TAR Lombardia, Milano, sez. II, sent. 21 settembre 2020 n. 1675
Il mutamento di destinazione d’uso da “industriale” a “commerciale”, anche senza realizzazione di nuove opere, integra una variazione tra categorie funzionali distinte e non omogenee che determina un incremento del carico urbanistico, soggiacendo, pertanto, all’onere di sopportare gli oneri concessori conseguenti all’aggravio del carico urbanistico
Per costante giurisprudenza, il mutamento di destinazione d’uso da “industriale” a “commerciale”, anche senza realizzazione di nuove opere, integra una variazione tra categorie funzionali distinte e non omogenee che determina un incremento del carico urbanistico, soggiacendo, pertanto, all’onere di sopportare gli oneri concessori conseguenti all’aggravio del carico urbanistico; quindi, l’incremento del carico urbanistico, ancorché discendente da un mutamento di destinazione d’uso senza opere, è presupposto sufficiente a determinare la debenza degli oneri concessori, rapportati agli oneri di urbanizzazione, in considerazione dell’aggravio urbanistico conseguente all’incremento dei flussi di traffico e di clientela che la destinazione commerciale, rispetto alla iniziale destinazione industriale, necessariamente implica (v. TAR Lazio, Sez. II, 19 settembre 2017 n. 9818).

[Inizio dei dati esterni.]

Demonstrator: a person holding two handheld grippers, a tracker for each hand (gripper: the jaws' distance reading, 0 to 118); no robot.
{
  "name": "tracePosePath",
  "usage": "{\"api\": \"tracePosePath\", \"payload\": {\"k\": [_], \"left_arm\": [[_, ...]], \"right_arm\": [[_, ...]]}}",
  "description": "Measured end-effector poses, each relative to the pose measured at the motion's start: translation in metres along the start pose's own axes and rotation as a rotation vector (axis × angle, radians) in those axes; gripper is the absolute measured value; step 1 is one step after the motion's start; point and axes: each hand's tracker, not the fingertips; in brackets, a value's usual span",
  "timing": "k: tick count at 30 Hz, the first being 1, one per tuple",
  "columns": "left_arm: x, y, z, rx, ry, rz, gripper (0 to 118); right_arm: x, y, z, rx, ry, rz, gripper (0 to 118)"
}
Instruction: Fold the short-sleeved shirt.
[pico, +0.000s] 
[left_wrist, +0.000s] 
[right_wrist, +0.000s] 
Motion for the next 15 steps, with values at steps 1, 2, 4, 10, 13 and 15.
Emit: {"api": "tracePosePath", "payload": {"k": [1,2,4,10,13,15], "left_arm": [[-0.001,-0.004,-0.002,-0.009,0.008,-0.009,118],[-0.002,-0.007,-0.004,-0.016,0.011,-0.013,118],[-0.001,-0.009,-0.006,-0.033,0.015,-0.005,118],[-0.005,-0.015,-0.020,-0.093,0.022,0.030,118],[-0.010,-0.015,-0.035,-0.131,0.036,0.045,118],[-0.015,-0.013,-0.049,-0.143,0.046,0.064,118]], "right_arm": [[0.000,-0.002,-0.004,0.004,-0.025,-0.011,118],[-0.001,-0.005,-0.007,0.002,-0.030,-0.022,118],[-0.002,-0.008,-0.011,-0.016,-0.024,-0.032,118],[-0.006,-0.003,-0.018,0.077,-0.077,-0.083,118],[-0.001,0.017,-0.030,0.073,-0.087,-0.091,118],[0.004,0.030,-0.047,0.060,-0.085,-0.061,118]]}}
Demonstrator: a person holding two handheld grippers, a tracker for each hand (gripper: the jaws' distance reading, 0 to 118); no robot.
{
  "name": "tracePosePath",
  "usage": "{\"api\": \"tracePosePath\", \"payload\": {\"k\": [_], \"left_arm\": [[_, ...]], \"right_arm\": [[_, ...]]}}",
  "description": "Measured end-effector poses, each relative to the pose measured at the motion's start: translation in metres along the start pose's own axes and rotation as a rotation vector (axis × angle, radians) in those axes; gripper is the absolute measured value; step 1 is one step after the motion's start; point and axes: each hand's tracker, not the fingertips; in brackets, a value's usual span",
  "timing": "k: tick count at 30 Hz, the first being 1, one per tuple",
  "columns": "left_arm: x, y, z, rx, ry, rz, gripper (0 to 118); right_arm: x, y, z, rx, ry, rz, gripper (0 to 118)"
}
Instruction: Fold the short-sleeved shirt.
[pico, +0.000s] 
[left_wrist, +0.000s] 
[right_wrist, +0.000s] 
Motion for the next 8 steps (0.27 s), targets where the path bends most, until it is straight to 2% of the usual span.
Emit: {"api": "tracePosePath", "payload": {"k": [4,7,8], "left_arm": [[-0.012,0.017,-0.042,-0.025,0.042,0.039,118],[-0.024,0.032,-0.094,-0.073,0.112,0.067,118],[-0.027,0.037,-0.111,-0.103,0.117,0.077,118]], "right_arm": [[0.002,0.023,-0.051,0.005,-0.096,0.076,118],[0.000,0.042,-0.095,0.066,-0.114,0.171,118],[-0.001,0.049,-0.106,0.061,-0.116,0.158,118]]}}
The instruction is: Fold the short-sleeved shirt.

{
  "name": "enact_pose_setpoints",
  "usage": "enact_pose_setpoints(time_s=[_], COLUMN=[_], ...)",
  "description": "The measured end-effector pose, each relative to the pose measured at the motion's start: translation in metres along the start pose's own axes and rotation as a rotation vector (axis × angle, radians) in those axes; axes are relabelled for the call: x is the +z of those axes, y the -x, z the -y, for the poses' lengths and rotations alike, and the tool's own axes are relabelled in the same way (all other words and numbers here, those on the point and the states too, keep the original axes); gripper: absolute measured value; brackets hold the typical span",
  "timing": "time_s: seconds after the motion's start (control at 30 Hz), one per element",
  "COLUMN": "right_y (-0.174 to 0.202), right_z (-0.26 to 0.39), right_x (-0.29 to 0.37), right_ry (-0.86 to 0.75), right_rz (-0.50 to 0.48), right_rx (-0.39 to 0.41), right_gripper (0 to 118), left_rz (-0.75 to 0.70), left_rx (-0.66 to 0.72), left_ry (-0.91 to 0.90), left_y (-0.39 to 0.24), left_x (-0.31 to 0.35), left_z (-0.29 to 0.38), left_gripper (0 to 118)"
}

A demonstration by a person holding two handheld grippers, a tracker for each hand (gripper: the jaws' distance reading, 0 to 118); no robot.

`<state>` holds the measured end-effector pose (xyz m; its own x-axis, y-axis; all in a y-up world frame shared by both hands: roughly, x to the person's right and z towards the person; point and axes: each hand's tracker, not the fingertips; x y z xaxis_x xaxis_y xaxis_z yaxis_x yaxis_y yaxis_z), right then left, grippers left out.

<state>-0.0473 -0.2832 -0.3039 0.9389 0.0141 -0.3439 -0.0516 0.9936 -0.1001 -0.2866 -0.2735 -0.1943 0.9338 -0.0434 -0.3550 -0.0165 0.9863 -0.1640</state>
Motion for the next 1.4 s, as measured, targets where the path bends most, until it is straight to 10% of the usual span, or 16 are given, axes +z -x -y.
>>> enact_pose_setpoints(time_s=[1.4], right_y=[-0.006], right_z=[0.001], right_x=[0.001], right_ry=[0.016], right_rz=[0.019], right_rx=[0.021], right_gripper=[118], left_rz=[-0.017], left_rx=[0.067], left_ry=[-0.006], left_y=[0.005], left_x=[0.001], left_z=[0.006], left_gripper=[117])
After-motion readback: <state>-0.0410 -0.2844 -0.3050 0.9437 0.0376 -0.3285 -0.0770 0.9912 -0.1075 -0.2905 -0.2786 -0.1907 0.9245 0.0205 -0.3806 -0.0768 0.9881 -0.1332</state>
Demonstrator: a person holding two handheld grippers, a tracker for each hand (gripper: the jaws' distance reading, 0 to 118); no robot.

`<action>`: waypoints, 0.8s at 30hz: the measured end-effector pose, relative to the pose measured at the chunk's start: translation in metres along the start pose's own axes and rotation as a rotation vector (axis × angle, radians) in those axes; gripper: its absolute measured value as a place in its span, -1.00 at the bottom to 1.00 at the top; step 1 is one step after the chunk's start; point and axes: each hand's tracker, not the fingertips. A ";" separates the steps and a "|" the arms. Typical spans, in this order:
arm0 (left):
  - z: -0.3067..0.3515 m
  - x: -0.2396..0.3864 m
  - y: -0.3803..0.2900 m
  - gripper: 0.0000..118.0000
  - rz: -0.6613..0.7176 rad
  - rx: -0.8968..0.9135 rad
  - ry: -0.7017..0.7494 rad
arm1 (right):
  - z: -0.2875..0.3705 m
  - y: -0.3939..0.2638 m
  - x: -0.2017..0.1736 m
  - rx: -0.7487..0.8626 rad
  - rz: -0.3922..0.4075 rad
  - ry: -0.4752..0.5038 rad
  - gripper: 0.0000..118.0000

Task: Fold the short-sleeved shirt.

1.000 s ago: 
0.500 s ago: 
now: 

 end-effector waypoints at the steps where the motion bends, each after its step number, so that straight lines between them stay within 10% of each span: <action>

Come già affermato in precedenza (TAR Lombardia, Milano, sez. II, sent. 10 giugno 2010, n. 1787), il “fondamento degli oneri di urbanizzazione non consiste nell’atto amministrativo in sé, bensì nella necessità di ridistribuire i costi sociali delle opere di urbanizzazione, facendoli gravare sugli interessati che beneficiano delle utilità derivanti dalla presenza delle medesime, secondo modalità eque per la comunità (cfr. T.A.R. Veneto, sez. II – 13/11/2001 n. 3699). Pertanto, anche nel caso della modificazione della destinazione d’uso cui si correla un maggior carico urbanistico, è integrato il presupposto che giustifica l’imposizione al titolare del pagamento della differenza tra gli oneri di urbanizzazione dovuti per la destinazione originaria e quelli, se più elevati, dovuti per la nuova destinazione impressa: il mutamento è rilevante allorquando sussiste un passaggio tra due categorie funzionalmente autonome dal punto di vista urbanistico, qualificate sotto il profilo della differenza del regime contributivo in ragione di diversi carichi urbanistici, cosicché la circostanza che le modifiche di destinazione d’uso senza opere non sono soggette a preventiva concessione o autorizzazione sindacale non comporta ipso jure l’esenzione dagli oneri di urbanizzazione e quindi la gratuità dell’operazione”.